Friday, August 29, 2008

The Speech

I am hardly the target audience, but can anyone explain this bit to me?

John McCain likes to say that he’ll follow bin Laden to the Gates of Hell – but he won’t even go to the cave where he lives.

What, is Barry taunting him for not going there personally? This is a bit of a weird charge, is this idiot seriously accusing McCain of not being militant enough?

And this bit, emphasis added:

Passions fly on immigration, but I don’t know anyone who benefits when a mother is separated from her infant child or an employer undercuts American wages by hiring illegal workers.

That is just bad economics, I know 3 people who benefit, the illegal workers who get jobs better than their other options, the employers who get to pay lower wages, and the consumer who pays less for his product. This does not make it right, but claiming that nobody benefits is just ignoring basic economics.

Friday, August 01, 2008

Calling Central Casting

Barack Obama today, with his bizarre spin in response to charges of race baiting:

"I was in union, Missouri which is 98 percent white - a rural, conservative. and what I said was what I think everybody knows, which is that I don't look like I came out of central casting when it comes to presidential candidates. "

Well, evidently Barack hasn't been paying much attention to the television or movies since the late 70s.


Dennis Haysbert as President David Palmer in TV's '24'
D.B. Woodside as President Wayne Palmer in TV's '24'











Morgan Freeman as President Tom Beck in Deep Impact

Is Obama Anti-Science?

The Bush administration has been criticized, and often quite legitimately, for being anti-intellectual, not listening to experts or scientists on an issue.  But in fact is Barack Obama, the Chosen One, the same way, especially in regards to economists.

The most famous example was from the debates, where he answered that he would raise the capital gains tax, regardless of whether experts said it would lower tax revenue, that fairness was the important factor.

Well now in an interview with NPR, he repeats the same argument, in regards to a "windfall profit tax" on oil revenues:

You know because of the timing of our program that many of our listeners are in their cars. And so I want to ask you about your proposal to force big oil companies to share their record-breaking windfall profits. It's hard to find an economist who supports the idea of a windfall profits tax. Most argue that this would stifle investment in oil discovery and oil production precisely at the moment when the U.S. should be encouraging more.

Classic economic theory says you don't meddle in the markets. Look, I mean, most economists buy into that approach. Exxon Mobil made $12 billion last quarter. They made $11 billion before that, and $11 billion before that, and not all of this is going into research and development — and families need some relief.

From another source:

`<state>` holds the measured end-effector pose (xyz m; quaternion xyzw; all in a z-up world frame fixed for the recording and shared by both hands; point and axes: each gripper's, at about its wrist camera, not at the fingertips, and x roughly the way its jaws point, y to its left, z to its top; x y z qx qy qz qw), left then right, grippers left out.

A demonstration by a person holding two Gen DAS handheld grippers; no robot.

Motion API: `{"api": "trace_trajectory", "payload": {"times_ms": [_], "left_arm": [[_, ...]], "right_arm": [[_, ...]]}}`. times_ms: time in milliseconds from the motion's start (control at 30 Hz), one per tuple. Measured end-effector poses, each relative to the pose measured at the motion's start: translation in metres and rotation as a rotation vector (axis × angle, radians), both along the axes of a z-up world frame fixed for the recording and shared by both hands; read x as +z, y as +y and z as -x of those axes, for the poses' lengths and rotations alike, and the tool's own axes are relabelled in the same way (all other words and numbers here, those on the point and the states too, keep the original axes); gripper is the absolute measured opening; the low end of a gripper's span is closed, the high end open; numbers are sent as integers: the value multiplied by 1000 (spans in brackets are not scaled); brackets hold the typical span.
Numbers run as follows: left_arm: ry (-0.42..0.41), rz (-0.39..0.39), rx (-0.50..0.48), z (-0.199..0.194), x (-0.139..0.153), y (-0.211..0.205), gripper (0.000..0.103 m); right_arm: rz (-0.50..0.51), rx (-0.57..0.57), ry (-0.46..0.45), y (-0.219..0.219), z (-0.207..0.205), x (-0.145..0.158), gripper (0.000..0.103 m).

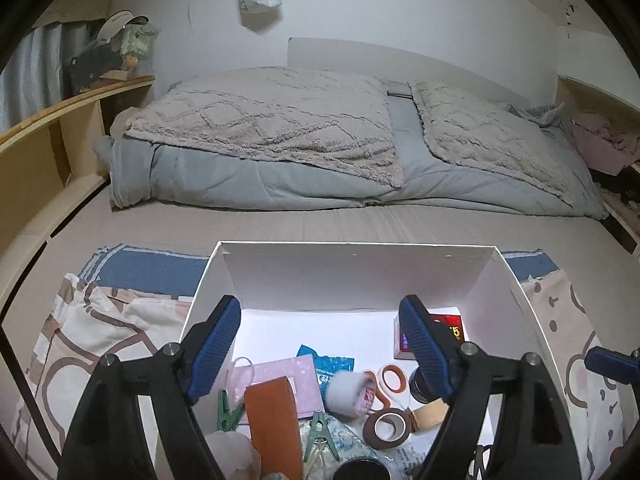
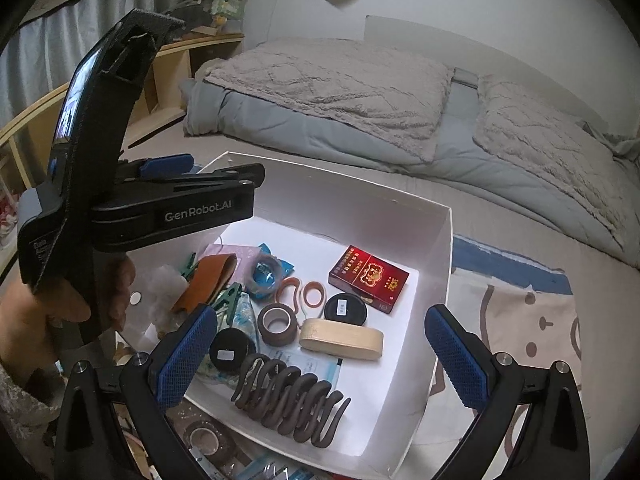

Now, I am the first to admit that what we need is a comprehensive plan, and that's what I've been putting forward for the last 18 months — making sure that we're increasing fuel-efficiency standards on cars drastically, investing in the retooling so that we can have plug-in hybrids. I have set a goal that we reduce our oil consumption by 30 percent over the next 20 years. So that's the long-term answer to rising gas prices.

But in the short term, the notion that oil companies that have been making record profits, hand over fist, can't give a little bit of that back to make sure that not just drivers but senior citizens on fixed income are going to have the ability to pay for heating this winter, which is going to be a huge potential problem — I don't think that's too much to ask.